Lugares

Tengo los huevos llenos. Y eso es raro, porque a mí, por lo general, nunca se me llenan.

Francisco me despierta con un mate. Abrió los ojos antes que yo, subió a la terraza, bajó los tachos donde juntó la lluvia de anoche y regó con agua de lluvia todas las plantas de adentro. No lo vi, pero que antes de poner la pava para el mate regó todas las plantas.

Me estiro en la cama. Tengo los músculos acalambrados. Francisco trajina por la casa, lleva la pava y el mate a la sala, hojea el diario, silba. Me trae el segundo mate. Todavía tengo los ojos entrecerrados y se ríe de mis lagañas. Vuelve a la sala, ya no lo veo pero sé que está buscando una birome para hacer la claringrilla.

Es domingo, estamos en Buenos Aires y llovió toda la noche. En Merlo nunca llueve. Puede llover los 800 kilómetros de viaje pero cuando dejamos atrás la sierra los nubarrones se inmovilizan y dejan de tirarnos gotas. En Merlo no hay lluvia, ni agua corriente, ni luz eléctrica, y todavía no terminamos el techo.

Es domingo y estoy en Buenos Aires. Mañana le doy clase a los de segundo. Tengo que entregarles las pruebas y me falta corregir la mitad. Francisco debe de haber ido a la panadería, hace rato que no lo escucho, aunque tampoco escuché la puerta ni las llaves. Me levanto, me visto, enciendo la estufa. En la mesa de la sala están la pava, el mate y el Clarín abierto en la página del crucigrama. Corro todo a un costado para dejar espacio. Francisco resolvió que tiene pecíolos y salvaje de las Antillas que era tenido por antropófago pero se trabó en costumbre inveterada. Lo veo entrar con una bolsa de bizcochitos en la mano y silbando me da los buenos días.

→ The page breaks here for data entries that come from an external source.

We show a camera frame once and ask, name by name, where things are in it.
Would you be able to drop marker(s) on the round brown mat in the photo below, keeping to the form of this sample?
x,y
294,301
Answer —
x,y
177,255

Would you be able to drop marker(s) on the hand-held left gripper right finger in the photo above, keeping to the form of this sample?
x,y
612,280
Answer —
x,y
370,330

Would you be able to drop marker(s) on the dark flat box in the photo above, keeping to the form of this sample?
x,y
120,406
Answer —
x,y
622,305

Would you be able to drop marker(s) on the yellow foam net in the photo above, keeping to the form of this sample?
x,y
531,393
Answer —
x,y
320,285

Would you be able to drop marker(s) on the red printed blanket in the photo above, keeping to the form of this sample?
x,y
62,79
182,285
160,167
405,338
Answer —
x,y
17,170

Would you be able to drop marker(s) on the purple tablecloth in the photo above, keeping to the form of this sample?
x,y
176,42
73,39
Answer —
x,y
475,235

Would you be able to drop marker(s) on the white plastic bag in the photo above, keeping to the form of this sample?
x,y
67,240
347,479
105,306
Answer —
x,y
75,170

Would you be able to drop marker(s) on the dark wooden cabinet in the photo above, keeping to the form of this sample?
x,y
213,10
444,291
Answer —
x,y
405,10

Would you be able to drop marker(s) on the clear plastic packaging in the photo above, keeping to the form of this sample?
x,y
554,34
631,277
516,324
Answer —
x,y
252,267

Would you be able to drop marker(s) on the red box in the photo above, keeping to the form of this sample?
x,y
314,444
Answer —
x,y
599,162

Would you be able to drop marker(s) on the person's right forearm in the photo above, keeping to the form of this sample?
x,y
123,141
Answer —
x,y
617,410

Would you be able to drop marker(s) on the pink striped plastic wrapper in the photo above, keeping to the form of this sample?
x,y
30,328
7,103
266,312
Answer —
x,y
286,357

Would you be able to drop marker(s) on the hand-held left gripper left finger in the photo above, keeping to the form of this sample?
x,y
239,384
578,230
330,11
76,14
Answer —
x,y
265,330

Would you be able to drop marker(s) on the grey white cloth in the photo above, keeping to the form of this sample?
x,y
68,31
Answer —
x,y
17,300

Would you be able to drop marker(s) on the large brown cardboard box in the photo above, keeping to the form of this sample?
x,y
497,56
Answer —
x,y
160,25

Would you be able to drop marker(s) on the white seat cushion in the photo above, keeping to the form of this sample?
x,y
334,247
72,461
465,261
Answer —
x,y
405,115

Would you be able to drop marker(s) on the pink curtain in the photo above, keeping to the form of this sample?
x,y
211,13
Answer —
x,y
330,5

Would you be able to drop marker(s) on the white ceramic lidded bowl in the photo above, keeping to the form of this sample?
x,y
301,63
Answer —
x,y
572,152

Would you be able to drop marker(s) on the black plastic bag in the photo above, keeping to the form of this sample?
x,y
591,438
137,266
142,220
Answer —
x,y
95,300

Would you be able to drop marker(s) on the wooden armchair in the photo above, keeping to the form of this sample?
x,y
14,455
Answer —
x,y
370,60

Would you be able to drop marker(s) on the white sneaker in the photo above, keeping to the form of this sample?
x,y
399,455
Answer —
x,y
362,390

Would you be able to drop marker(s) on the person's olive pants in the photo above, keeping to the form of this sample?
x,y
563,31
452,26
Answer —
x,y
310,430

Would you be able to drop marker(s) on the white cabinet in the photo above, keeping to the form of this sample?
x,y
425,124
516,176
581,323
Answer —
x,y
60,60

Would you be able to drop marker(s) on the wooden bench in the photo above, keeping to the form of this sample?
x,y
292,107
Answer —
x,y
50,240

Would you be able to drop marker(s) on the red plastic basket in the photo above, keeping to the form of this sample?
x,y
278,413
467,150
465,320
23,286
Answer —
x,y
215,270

—La respuesta es rutina —le digo, y caliento de nuevo el agua del mate.

El techo, en realidad, está casi listo. Falta sólo una semana de trabajo. Pero necesitamos que haga menos frío y convencer a Juan para que nos lleve en su camioneta, así nos ayuda también con la instalación eléctrica. Después sólo falta el pozo. Podríamos terminar este verano y mudarnos antes de marzo, así empiezo el año lectivo en la escuela de Merlo. ¿Podríamos? Cuando terminamos el mate y los bizcochos son cerca de las tres. Llama mi viejo. Que a ver si hablo con mi hermano. Que se está matando, que no puede seguir así. Que a él no lo escucha, que a ver si hago algo. Sí, pa. Clac. Mami ¿por qué te moriste tan inoportunamente?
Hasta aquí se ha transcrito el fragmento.